_PROBLEM REQUIREMENTS_.
For this exercise, print only the lines from the one containing "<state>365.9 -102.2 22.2" through the end of the material below, exactly as given.
#### DATA PROVIDED
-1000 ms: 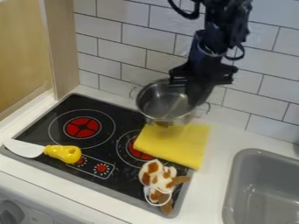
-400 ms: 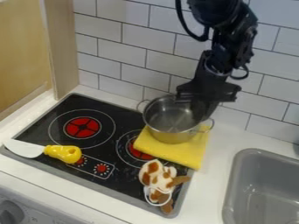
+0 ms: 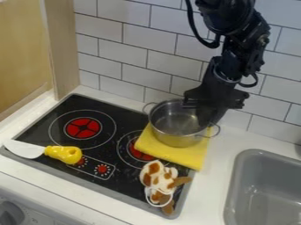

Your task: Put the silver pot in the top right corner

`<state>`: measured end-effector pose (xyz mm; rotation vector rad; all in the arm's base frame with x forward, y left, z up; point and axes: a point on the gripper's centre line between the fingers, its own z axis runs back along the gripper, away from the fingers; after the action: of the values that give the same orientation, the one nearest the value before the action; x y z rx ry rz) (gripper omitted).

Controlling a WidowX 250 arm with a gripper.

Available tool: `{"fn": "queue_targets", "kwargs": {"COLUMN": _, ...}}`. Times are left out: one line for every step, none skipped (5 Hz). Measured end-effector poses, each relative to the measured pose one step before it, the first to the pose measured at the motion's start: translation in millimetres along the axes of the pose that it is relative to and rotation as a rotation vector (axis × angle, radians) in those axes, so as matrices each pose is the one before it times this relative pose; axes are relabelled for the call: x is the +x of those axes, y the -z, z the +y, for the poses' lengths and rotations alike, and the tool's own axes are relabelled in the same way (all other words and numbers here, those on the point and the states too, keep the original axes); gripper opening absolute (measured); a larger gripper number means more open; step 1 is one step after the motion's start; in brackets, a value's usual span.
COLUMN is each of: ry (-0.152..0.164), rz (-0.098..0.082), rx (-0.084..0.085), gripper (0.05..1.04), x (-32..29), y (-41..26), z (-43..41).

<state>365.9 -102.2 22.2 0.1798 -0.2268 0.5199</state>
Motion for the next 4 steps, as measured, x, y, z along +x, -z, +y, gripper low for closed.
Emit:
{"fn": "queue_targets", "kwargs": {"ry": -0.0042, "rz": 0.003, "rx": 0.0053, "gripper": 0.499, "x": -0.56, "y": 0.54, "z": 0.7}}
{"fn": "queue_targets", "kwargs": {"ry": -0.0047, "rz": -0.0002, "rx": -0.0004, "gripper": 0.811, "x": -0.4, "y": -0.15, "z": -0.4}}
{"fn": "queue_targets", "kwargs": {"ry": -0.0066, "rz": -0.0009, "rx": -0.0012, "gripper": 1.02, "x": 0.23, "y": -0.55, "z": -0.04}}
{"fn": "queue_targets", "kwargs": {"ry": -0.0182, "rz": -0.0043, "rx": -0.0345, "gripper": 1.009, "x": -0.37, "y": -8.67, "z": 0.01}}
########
_TASK ANSWER_.
<state>365.9 -102.2 22.2 0.1798 -0.2268 0.5199</state>
Motion for the next 4 steps, as measured, x, y, z along +x, -z, +y, gripper low for closed.
Emit:
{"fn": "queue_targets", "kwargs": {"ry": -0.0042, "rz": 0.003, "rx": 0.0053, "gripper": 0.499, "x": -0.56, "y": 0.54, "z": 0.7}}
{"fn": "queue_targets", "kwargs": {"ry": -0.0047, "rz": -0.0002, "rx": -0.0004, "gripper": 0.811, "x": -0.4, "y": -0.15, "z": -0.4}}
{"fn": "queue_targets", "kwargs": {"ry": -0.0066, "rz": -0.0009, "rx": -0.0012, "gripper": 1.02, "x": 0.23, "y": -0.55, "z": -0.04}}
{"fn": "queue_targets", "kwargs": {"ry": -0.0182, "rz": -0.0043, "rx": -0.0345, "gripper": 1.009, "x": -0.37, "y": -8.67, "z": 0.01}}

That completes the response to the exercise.